Snake pits, snake handlers, and venom-milking demonstrations garnered lots of oohs, ahs, and applause from the motor-tourists, including me. The handlers explained the snakes' habitats and unique characteristics and, most importantly, how to avoid getting bit. I left the snake farm with a greater understanding of snakes, and I’m proud to say I’ve never been bit.
One fairly benign species is Vipera berus, known as the common European adder, a venomous snake that isn’t particularly aggressive, nor is its bite fatal. However, PCB designers risk getting bit by “adders” of another kind: Serpens addit nimium pretium, or simply, cost adders. Often coiled up in product development teams' brainstorming sessions or lurking inside the unexplored settings of our PCB design tools, these dangerous critters are of the profit-killing species.
In my walkabouts through the PCB design and manufacturing jungles, I’ve met many PCB designers who have suffered painful bites from these cost adders. These critters are particularly dangerous when a PCB designer steps naively into unfamiliar areas and does not know where to look. I have been bitten many times by the cost adder, but I’ve learned from my mistakes.
Now, I’m offering a few free doses of cost adder anti-venom.
Species: Serpens Materia (Material Cost Adders)
While most think of PCB material as simple glass-epoxy sheet stock or FR-4, PCB laminates have expanded into very advanced, brand-name, trademarked product lines that target specific performance and operational requirements for advanced PCBs.
When a PCB design layout goes to production, be wary of Serpens materia. Fabrication drawing notes must contain a material specification through which the PCB is made. Global PCB fabrication suppliers prefer simple glass/resin or polyimide laminates that can be readily procured from multiple sources. But often, PCB designers make the mistake of specifying brand-name materials or part numbers when it is not required. Other designers even declare “no substitutions.” Designers who proceed in this manner without advanced understanding and justification are reaching dangerously into the den of Serpens materia. When their design moves to volume quantities, they will most certainly experience a painful strike from this adder with swelling of cost and necrotic product profit margin to follow.
The anti-venom for Serpens materia is modest but powerful. It must be injected directly into the design fabrication note-specifying material. After dosing, a basic material note’s brand name, cost swollen specification can heal by stating: “Materials: Laminated, glass base, epoxy resin type FR-4 series or equivalent per IPC-4101 with Tg >/= 130°C and a Td >/= 300°C electro-deposited copper foil. Nominal base (starting) copper thickness for all layers shown on stackup detail.”
Species: Serpens Processus (Process Cost Adders)
There are many ways to process a single feature on a PCB. For example, a board edge can be routed out, punched out, V-scored, laser cut, or even cut with an abrasive water jet. The way the designer lays out the shape of the board geometry will allow or eliminate many of the available processes. If a board outline maintains a rectangular shape, it can tolerate almost any process and allows the supplier to use V-scoring, which can be very cost-effective.

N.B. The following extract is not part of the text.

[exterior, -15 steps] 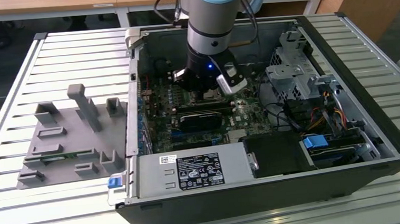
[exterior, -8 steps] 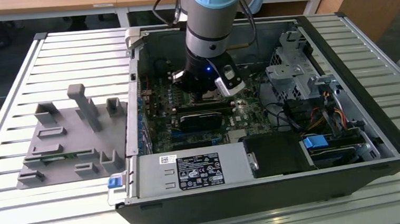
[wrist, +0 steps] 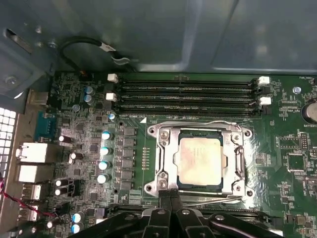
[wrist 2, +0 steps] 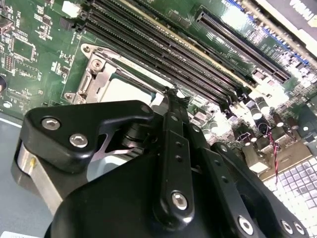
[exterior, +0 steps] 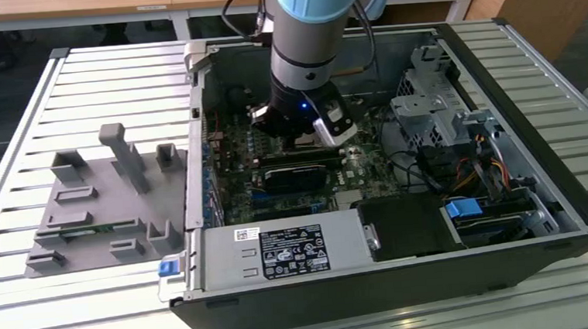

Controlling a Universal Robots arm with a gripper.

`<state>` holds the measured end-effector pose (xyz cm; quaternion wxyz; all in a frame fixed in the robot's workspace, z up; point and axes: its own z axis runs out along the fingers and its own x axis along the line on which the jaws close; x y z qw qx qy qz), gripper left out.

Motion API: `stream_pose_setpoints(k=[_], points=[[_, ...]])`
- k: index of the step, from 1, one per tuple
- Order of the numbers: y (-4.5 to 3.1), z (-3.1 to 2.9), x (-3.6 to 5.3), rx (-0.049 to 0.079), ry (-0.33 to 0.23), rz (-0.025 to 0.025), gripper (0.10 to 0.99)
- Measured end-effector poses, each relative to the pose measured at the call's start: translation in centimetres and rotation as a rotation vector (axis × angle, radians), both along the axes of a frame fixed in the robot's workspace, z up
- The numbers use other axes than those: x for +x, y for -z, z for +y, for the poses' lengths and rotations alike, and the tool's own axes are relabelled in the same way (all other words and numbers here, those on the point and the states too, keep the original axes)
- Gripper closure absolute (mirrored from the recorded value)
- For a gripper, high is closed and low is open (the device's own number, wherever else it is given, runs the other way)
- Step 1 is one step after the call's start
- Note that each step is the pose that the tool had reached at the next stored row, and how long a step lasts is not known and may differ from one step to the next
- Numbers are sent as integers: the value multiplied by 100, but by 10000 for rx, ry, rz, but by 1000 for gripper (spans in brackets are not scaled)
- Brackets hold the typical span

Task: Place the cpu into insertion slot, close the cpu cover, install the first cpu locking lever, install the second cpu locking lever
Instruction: 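Install the second cpu locking lever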

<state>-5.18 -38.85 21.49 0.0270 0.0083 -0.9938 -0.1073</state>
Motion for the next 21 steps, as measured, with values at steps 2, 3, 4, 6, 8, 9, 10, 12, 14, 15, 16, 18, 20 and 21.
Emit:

But rounding the corners to eliminate a sharp edge means an additional process step of routing to form the rounded edge. With rounded corners and straight edges, a PCB can be processed with a combination of V-scoring and routing at a cost for the additional process. Rounded features on a PCB outline are notorious hiding places for Serpens processus because of the additional process of routing and associated machine time or shifting the processing to a tab-route solution requiring mouse bites.
Mouse bites can cause localized stress on the PCB edge and lead to component cracking. Serpens processus is a wily species, often cohabiting with other, beneficial process species. To avoid being bitten, designers must focus on design constraints, keep them simple, and be aware of design features that add processing. Common lairs for process cost adders are PCB outlines, hole definitions, unique sizing, finishing, or coatings, especially ones requiring extended cure times.
The anti-venom is applied topically and serves mostly as a repellent; PCB designers must apply heavily during times of early project planning and treat fellow stakeholders who might be unaware of the dangers. Signs of an early bite, however, will materialize via stakeholder team suggestions describing oversized, curvy-shaped PCB designs with both plated and unplated countersunk mounting holes. In rare cases, wild visions of PCB stackups capable of carrying 80 amps and running down an ordinary soldering line must be treated immediately. In these cases, the venom of the process cost-adder has reached the brain tissue of this stakeholder and must be stopped before reaching the project budget and swelling it until it pops.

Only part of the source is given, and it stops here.